* **TASK PROMPT**:
Ignoring every picture, return the lines of the listing below word for word, from the line that holds "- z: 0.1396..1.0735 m" through the line that holds "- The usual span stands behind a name".

___ WORKING DATA ___

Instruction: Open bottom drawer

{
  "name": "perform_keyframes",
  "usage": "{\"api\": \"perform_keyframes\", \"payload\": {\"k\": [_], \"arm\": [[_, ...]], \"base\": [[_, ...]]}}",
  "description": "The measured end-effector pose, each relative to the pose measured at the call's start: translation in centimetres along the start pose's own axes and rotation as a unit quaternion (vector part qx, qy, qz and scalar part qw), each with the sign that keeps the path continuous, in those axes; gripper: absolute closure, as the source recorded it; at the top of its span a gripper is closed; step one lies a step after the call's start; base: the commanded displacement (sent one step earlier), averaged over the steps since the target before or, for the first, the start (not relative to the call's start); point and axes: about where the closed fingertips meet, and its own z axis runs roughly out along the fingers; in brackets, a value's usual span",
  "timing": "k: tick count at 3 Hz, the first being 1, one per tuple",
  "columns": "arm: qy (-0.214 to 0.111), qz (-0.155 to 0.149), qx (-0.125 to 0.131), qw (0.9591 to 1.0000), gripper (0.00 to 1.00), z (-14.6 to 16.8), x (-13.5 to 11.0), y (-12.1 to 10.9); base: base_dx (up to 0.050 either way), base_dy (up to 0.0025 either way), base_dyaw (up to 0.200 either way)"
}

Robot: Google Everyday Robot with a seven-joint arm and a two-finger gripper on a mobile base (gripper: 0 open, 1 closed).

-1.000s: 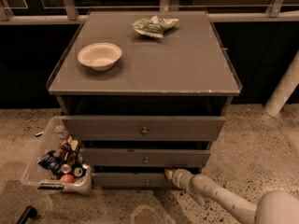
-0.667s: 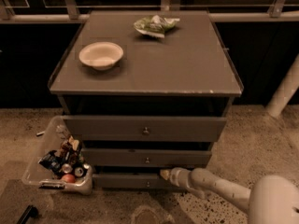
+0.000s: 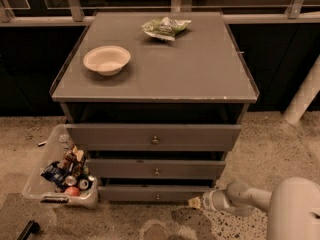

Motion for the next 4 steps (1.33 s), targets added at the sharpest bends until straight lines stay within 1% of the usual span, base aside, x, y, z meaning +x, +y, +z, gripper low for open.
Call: {"api": "perform_keyframes", "payload": {"k": [1, 2, 3, 4], "arm": [[0.007, 0.0, -0.008, 0.9999, 1.0, 0.1, 0.5, 0.3], [-0.033, -0.02, -0.006, 0.9992, 1.0, -0.6, -1.0, 1.3], [-0.091, -0.039, -0.016, 0.995, 1.0, -1.8, -4.1, 2.8], [-0.091, -0.039, -0.016, 0.995, 1.0, -1.8, -4.1, 2.8]], "base": [[0.0, 0.0, 0.0], [0.0, 0.0, 0.0], [0.0, 0.0, 0.0], [0.0, 0.0, 0.0]]}}
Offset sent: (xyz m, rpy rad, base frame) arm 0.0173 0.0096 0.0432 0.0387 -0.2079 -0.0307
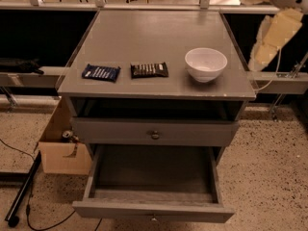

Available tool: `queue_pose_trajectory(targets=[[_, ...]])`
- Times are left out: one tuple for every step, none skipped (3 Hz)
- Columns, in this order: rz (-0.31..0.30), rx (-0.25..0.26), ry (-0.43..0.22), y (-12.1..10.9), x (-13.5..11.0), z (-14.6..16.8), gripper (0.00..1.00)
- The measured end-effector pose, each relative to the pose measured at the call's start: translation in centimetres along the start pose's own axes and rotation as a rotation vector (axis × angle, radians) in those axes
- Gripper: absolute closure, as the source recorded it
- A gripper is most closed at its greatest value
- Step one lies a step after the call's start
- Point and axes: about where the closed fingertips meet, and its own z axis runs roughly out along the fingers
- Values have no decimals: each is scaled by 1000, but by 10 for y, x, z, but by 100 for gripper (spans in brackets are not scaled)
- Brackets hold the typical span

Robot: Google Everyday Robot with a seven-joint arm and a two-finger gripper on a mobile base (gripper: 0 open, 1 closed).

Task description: Place rxbar chocolate into middle drawer

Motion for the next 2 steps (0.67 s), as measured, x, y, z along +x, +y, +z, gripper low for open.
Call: queue_pose_trajectory(targets=[[-1,-3,-213,-70,-38,44,0],[13,42,-371,-109,-70,45,0]])
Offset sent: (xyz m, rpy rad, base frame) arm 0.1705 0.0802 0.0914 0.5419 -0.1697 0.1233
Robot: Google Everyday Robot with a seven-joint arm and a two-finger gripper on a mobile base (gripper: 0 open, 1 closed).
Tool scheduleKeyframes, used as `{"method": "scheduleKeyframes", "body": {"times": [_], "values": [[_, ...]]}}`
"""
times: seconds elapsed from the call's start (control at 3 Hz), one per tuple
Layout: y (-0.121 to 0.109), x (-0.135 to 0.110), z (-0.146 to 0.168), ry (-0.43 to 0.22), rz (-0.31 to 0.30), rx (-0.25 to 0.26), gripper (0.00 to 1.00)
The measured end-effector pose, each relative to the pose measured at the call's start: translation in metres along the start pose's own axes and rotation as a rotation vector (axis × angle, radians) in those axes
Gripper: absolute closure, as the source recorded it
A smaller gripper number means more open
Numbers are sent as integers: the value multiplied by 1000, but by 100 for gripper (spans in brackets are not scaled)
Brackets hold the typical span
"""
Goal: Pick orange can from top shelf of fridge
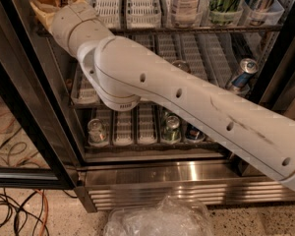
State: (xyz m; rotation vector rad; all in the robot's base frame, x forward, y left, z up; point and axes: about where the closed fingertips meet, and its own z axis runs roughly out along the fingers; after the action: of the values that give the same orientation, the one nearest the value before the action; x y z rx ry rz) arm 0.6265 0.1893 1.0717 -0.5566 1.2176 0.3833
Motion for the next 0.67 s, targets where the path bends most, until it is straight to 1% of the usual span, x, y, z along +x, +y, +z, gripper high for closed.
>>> {"method": "scheduleKeyframes", "body": {"times": [0.67], "values": [[-2, -6, -1, -17, -7, 6, 100]]}}
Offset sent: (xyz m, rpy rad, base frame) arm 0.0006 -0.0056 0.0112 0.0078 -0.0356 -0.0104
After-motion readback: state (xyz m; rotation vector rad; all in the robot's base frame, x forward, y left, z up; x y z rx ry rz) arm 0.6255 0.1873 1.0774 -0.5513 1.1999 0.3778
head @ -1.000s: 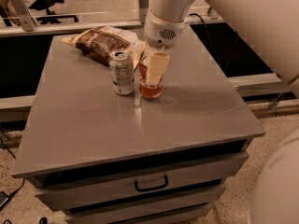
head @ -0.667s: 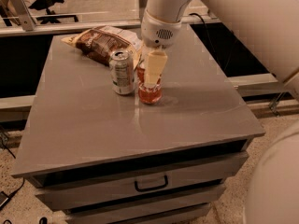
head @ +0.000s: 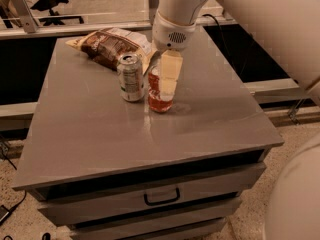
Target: Move coke can near 7up can
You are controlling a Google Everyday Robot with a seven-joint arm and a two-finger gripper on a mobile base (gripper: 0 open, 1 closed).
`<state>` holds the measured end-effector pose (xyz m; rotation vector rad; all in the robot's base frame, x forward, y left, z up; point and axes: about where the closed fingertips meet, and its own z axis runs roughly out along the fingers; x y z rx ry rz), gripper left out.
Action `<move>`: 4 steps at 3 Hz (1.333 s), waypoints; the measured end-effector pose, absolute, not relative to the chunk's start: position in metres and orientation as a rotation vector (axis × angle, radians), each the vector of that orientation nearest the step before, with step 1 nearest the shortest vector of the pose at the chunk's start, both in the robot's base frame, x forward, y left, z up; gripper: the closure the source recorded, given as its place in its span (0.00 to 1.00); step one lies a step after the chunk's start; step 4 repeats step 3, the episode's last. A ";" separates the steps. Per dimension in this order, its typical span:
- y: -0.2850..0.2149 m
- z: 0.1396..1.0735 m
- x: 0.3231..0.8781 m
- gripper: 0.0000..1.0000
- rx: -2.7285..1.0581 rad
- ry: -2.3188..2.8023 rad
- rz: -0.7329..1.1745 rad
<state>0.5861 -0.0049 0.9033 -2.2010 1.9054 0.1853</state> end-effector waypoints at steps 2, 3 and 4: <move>-0.051 0.918 0.578 0.00 -2.092 1.880 0.229; -0.051 0.918 0.579 0.00 -2.092 1.879 0.229; -0.051 0.918 0.579 0.00 -2.092 1.879 0.229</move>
Offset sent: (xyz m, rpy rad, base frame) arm -0.0234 -0.0883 0.0245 0.1443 -0.0106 -0.0507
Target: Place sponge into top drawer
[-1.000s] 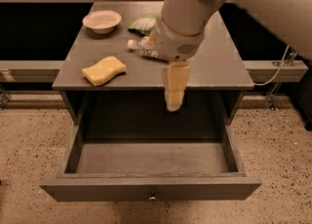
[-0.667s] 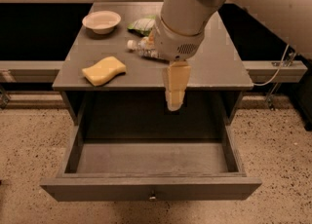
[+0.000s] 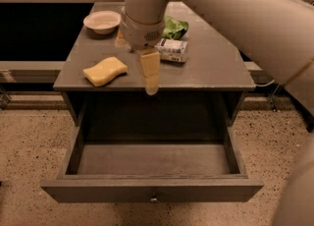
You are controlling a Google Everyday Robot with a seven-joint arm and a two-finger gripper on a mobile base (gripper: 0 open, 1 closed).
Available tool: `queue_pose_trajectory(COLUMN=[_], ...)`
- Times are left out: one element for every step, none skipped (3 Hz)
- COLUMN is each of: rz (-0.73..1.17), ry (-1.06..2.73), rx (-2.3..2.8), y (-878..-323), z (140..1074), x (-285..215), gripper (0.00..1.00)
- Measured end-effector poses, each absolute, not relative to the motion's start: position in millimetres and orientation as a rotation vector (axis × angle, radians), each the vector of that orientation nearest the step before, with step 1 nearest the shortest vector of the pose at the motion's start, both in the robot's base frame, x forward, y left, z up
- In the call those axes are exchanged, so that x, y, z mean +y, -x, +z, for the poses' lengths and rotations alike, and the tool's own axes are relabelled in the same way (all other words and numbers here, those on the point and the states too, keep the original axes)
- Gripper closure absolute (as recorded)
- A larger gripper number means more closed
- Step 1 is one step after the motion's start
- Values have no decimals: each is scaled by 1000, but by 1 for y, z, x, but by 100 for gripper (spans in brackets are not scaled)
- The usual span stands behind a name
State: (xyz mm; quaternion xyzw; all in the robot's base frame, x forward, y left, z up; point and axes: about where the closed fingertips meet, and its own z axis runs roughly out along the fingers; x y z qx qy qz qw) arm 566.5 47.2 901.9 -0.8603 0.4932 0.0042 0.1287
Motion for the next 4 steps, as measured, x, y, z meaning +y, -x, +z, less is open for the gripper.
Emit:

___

* **SOLUTION**:
- z: 0.1396..1.0735 m
- x: 0.3231..0.8781 m
- gripper: 0.0000..1.0000
- rx: -2.7285..1.0581 rad
- ry: -2.3188..2.8023 rad
- rz: -0.7329..1.1745 rad
<state>0.5861 -0.0049 0.9033 -2.2010 1.9054 0.1853</state> end-effector waypoints at steps 2, 3 and 4: <move>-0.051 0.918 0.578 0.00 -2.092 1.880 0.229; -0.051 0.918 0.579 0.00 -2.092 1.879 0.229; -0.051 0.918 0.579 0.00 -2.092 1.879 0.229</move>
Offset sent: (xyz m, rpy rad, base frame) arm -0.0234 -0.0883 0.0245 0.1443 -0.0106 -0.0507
Target: Place sponge into top drawer
[-1.000s] 
[-0.667s] 
[+0.000s] 
You are controlling a Google Everyday Robot with a seven-joint arm and a two-finger gripper on a mobile base (gripper: 0 open, 1 closed).
Available tool: `queue_pose_trajectory(COLUMN=[_], ...)`
- Times are left out: one element for every step, none skipped (3 Hz)
- COLUMN is each of: rz (-0.73..1.17), ry (-1.06..2.73), rx (-2.3..2.8), y (-878..-323), z (140..1074), x (-285..215), gripper (0.00..1.00)
- Measured end-effector poses, each absolute, not relative to the motion's start: position in millimetres and orientation as a rotation vector (axis × angle, radians), each the vector of that orientation nearest the step before, with step 1 nearest the shortest vector of the pose at the motion's start, both in the robot's base frame, x forward, y left, z up
- In the call those axes are exchanged, so that x, y, z mean +y, -x, +z, for the poses' lengths and rotations alike, and the tool's own axes are relabelled in the same way (all other words and numbers here, those on the point and the states too, keep the original axes)
- Gripper closure absolute (as recorded)
- A larger gripper number means more closed
- Step 1 is one step after the motion's start
- Values have no decimals: each is scaled by 1000, but by 1 for y, z, x, but by 100 for gripper (spans in brackets are not scaled)
- The usual span stands behind a name

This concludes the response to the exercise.